One of those letters, titled "Why I didn't tell you," reads in part:
"This is really hard to write. I have always known since the day I was told that I had young onset dementia, Alzheimer's type, that I would pursue medical assistance in dying. I have lived with that for years and I recognize that you haven't. The fact that I didn't tell you doesn't mean that I don't love you. I do love you and I know that you love me…."
Another titled, "My thoughts on my decision to have medical assistance in dying," says in part:
"I watched my mother fade away with this disease. She deteriorated and had to go into long-term care…. I don't want to go to long-term care. It is not a quality of life. I want a meaningful life. I want purpose and involvement and conversation. I don't want to not recognize who people are."
The privacy piece
Privacy in medical decision-making is foundational, said Anna Matas, a senior lawyer with the Toronto firm Gillian Hnatiw who specializes in health-care issues.

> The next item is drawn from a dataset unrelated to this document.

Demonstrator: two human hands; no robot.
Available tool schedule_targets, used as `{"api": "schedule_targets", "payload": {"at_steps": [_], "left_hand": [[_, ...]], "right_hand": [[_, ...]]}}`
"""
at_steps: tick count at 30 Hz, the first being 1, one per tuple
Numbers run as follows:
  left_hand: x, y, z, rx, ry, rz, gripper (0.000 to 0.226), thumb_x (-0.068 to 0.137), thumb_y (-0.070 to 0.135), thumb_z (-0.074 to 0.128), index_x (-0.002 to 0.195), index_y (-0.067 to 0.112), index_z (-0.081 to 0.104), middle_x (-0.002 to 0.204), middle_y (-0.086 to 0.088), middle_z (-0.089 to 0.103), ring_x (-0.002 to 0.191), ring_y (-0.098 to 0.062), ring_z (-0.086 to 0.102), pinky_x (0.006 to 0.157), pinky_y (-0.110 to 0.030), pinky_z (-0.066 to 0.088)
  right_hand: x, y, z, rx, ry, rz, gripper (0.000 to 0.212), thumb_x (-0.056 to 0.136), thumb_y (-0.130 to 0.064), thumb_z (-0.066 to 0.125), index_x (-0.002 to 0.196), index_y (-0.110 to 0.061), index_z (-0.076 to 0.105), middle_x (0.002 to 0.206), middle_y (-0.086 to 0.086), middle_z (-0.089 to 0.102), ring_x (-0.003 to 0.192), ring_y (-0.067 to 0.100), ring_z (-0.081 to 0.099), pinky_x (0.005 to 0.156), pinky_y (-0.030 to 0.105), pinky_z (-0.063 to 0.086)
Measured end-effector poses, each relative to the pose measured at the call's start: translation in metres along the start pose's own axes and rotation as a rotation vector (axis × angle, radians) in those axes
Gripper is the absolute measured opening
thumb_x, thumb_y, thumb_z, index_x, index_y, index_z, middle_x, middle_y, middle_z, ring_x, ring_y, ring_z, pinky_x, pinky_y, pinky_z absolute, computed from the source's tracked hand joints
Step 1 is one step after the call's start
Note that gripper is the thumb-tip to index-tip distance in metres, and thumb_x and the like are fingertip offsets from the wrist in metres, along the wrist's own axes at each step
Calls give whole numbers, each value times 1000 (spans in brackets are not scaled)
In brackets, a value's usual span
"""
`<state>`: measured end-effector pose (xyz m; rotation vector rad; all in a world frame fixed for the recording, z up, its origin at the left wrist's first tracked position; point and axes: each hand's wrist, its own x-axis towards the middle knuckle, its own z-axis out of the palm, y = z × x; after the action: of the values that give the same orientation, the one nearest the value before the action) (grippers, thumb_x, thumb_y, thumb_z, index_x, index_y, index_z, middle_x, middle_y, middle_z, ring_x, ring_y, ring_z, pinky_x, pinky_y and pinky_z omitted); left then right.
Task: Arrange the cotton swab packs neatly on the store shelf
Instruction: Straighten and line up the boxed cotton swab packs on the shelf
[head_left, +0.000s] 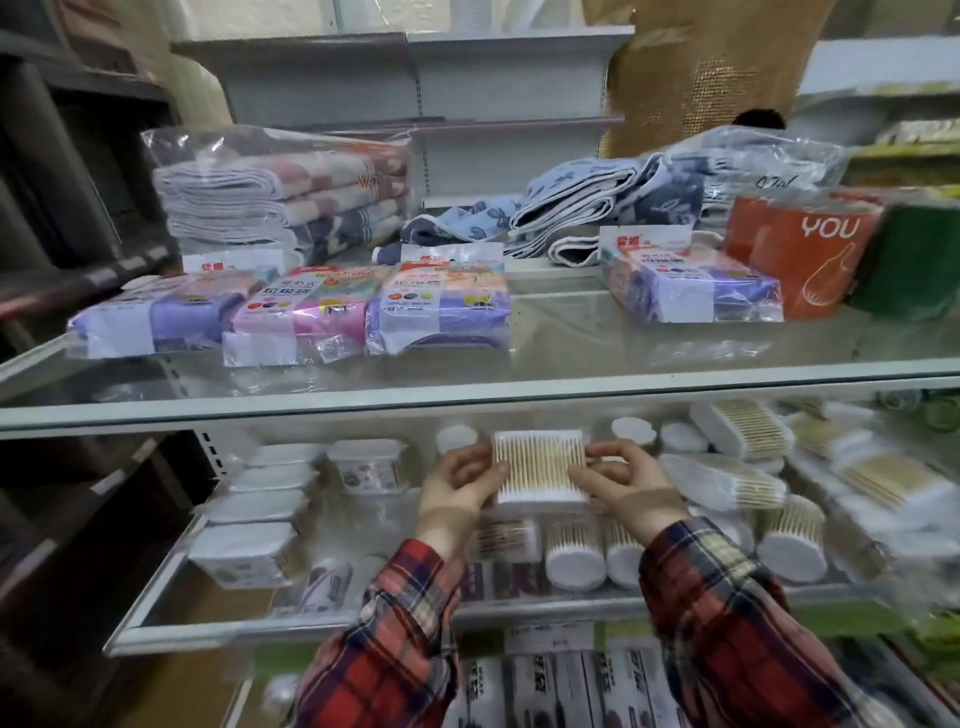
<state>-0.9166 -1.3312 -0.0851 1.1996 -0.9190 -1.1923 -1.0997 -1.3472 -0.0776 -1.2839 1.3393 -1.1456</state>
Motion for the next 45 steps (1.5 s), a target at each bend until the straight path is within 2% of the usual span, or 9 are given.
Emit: {"api": "schedule_targets", "payload": {"at_steps": [5,11,18,24,27,30,34,38,45], "left_hand": [[-6,-10,-1,1,32,-12,28,84,6,68,110,14,64,110,-7,69,100,-22,66,84,-32,54],[-12,-7,-7,-20,47,-15,27,82,5,69,106,14,65,107,-7,72,102,-25,67,94,-42,52],[-18,2,-28,-58,82,-35,16,90,11,60,105,11,67,103,-7,74,94,-21,70,78,-28,52],[-13,19,-63,68,105,-252,35,95,35,52,110,6,64,58,-4,61,44,-12,49,42,-20,38],[-19,28,-68,65,-10,-328,38,96,40,48,111,7,61,66,-9,67,48,-16,55,45,-23,42],[-27,35,-67,66,-75,-365,41,95,45,48,111,9,61,80,-15,73,52,-20,64,43,-21,46],[-29,39,-72,48,-82,-381,43,92,48,50,112,10,60,92,-21,74,56,-22,69,41,-20,49],[-34,42,-78,20,-73,-340,44,72,37,70,107,11,65,87,-19,74,61,-22,72,46,-24,57],[-35,36,-87,-27,-46,-308,35,67,24,74,95,4,70,85,-18,75,65,-19,72,56,-25,60]], "right_hand": [[-1,8,2,21,-12,-22,29,79,-12,74,101,-16,57,98,7,69,89,14,65,60,10,46],[-3,10,2,92,-52,-14,41,78,-11,75,113,-18,55,102,6,68,89,14,66,68,17,51],[-7,-1,6,63,-163,-65,45,81,-7,71,119,-23,54,97,-8,64,87,2,62,61,7,49],[-13,-1,15,106,-197,-135,38,79,-2,71,106,-27,60,101,-11,68,92,1,64,73,11,53],[-16,-2,22,87,-198,-202,42,76,-1,74,106,-27,63,104,-9,70,94,2,67,86,18,53],[-20,-6,29,88,-230,-296,46,73,2,75,103,-30,64,103,-8,71,97,4,67,85,17,52],[-27,-12,34,-51,-242,-500,47,70,-5,80,94,-43,68,103,-21,69,102,-1,63,92,14,47],[-31,-12,37,-287,-245,-694,45,70,-6,78,98,-39,68,109,-20,67,109,-1,59,95,12,41],[-32,0,41,-373,-253,-710,53,68,1,74,96,-43,63,117,-28,62,112,-10,54,99,5,35]]}}
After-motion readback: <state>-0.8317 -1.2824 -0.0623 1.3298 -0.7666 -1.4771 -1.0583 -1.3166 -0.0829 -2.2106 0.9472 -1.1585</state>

She said there's legislation in every province that requires doctors to keep medical information confidential, and there's no obligation on individuals to share that information.

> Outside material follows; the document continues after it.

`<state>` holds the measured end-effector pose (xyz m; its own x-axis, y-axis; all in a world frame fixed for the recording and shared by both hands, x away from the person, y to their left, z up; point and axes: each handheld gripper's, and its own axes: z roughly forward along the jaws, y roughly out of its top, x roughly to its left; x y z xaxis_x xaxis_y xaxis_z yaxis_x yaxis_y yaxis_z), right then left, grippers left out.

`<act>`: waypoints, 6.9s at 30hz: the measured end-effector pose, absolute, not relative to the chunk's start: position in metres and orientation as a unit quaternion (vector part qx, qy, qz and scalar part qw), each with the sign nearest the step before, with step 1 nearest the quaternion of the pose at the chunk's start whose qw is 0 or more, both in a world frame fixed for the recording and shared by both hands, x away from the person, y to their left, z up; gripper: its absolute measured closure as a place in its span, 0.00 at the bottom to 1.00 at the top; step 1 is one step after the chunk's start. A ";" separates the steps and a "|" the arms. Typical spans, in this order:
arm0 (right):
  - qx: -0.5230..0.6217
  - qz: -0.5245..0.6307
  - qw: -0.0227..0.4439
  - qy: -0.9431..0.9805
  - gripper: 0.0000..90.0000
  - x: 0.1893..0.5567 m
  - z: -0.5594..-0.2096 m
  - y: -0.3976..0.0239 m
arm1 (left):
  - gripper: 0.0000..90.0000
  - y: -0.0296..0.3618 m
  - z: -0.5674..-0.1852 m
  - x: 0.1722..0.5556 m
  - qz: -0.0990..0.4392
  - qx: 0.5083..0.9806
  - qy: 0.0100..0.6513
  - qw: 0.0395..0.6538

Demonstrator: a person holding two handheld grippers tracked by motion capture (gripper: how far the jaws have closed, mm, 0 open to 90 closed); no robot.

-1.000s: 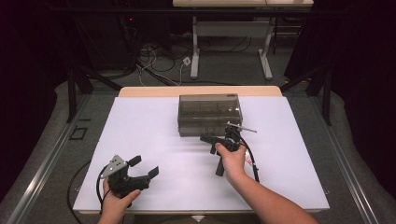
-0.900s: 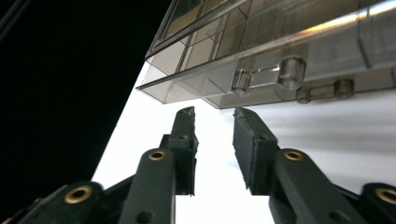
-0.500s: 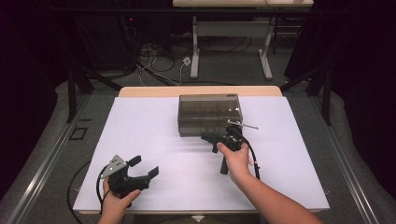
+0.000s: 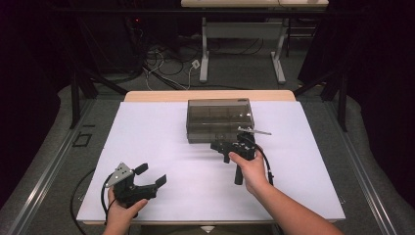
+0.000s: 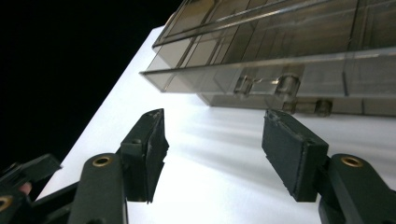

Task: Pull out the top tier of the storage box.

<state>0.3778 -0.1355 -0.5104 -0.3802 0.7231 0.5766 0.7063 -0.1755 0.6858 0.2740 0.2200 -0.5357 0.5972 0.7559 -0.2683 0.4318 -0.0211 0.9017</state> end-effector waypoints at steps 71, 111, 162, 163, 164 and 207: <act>0.261 0.338 0.229 0.875 0.49 0.401 -0.425 -0.127 | 0.09 0.220 -0.537 0.275 0.144 0.701 0.428 0.552; 0.122 0.220 0.243 0.937 0.60 0.417 -0.434 -0.104 | 0.10 0.220 -0.537 0.275 0.143 0.703 0.427 0.551; 0.026 0.117 0.256 0.959 0.84 0.421 -0.452 -0.113 | 0.10 0.220 -0.538 0.276 0.140 0.705 0.429 0.546; 0.024 0.116 0.258 0.959 0.85 0.421 -0.452 -0.113 | 0.10 0.220 -0.538 0.276 0.140 0.705 0.429 0.547; 0.023 0.116 0.258 0.959 0.86 0.421 -0.452 -0.113 | 0.10 0.220 -0.538 0.276 0.140 0.705 0.429 0.547; 0.015 0.085 0.252 0.964 0.92 0.428 -0.458 -0.110 | 0.11 0.221 -0.538 0.276 0.141 0.705 0.430 0.546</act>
<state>0.4277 -0.1097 -0.4584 -0.8724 0.0715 -0.4836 -0.0142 0.9851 0.1714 0.2762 0.2210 -0.5383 0.5906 0.7604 -0.2701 0.4514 -0.0339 0.8917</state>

"I think MAID is kind of an extreme example where people might be very surprised to find out that a loved one or someone they know has made this request," she said.
"But it is, at its core, a decision about medical treatment and a medical choice that the individual is making. And so because of that, there's no obligation for someone to tell their family that this is what they're planning. They have a right to keep it private."

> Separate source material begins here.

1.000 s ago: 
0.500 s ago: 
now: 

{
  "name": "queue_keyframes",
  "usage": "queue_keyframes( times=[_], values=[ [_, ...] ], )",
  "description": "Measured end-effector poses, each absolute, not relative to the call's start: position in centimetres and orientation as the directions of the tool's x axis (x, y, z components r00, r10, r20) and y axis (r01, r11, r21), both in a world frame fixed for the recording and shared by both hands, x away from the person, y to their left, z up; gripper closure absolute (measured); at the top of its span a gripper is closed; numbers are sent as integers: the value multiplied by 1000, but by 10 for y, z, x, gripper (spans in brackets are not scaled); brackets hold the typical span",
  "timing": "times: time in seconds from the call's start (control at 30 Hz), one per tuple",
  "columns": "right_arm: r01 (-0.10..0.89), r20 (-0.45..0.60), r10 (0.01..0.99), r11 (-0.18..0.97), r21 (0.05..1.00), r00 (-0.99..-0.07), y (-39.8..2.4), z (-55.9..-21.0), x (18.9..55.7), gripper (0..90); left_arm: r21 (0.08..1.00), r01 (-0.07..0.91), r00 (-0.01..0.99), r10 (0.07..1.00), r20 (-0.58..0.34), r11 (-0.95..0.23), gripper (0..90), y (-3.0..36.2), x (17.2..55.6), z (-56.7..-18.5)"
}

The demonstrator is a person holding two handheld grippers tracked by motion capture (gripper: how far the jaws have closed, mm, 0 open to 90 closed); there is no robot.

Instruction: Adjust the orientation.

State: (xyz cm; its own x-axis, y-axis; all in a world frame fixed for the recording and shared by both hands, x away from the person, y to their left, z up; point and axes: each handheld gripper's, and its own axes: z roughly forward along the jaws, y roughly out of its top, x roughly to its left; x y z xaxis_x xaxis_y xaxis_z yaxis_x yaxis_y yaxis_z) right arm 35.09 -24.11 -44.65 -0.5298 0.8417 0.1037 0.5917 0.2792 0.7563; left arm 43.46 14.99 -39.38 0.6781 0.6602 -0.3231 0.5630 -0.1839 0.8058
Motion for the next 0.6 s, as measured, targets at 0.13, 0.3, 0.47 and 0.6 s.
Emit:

Chief Coroner Dr. Dirk Huyer said that, in Ontario, death certificates do not say if the person has had MAID.
"It would be in the health record of the person because it is a health process, and so if there are family members who are able to access health records, which not all family members would be able to, then that would be where medical assistance in dying would be noted," Huyer said.
In fact, he said there are circumstances where a family might never know that their loved one had MAID. However, in cases where there is a full investigation, as there was for Cheryl, and not just the standard review, the coroner's office will, upon request, share that there was MAID with "first degree relatives," he said.
Asked if they were estranged from Cheryl, her family is adamant that they were not.
Though COVID-19 precautions had limited their in-person interactions, including plans they'd had for the 2020 holiday season, they did see each other a few months before her death.
"The last time I saw her was November," Cynthia said.
"We had a lovely walk on a trail and she was just in heaven because of the fall colours and she said, 'Oh, this is my favourite time of year.' We had a few fall walks."
'You cannot heal'
Cynthia said the family was planning a celebration for Cheryl's birthday, and that she called and got Cheryl's full voicemail inbox on what turned out to be the very day she died.
"I'm so angry because you cannot heal. It has now been how many months and it's still haunting me, and I know it's still haunting my dad."
Cynthia said she looks back on her mother's final days, with all the family gathered around her, and feels there was a beauty to that process that helped everyone with closure. There could have been a beauty to Cheryl's MAID death, too, she says.
Cynthia said she understands that individuals need privacy rights, "but like anything that's good in the world, it can be abused."
"I think that this should be part of MAID — that we don't have the right to prevent it from happening, but we have the right to know so that we can say goodbye."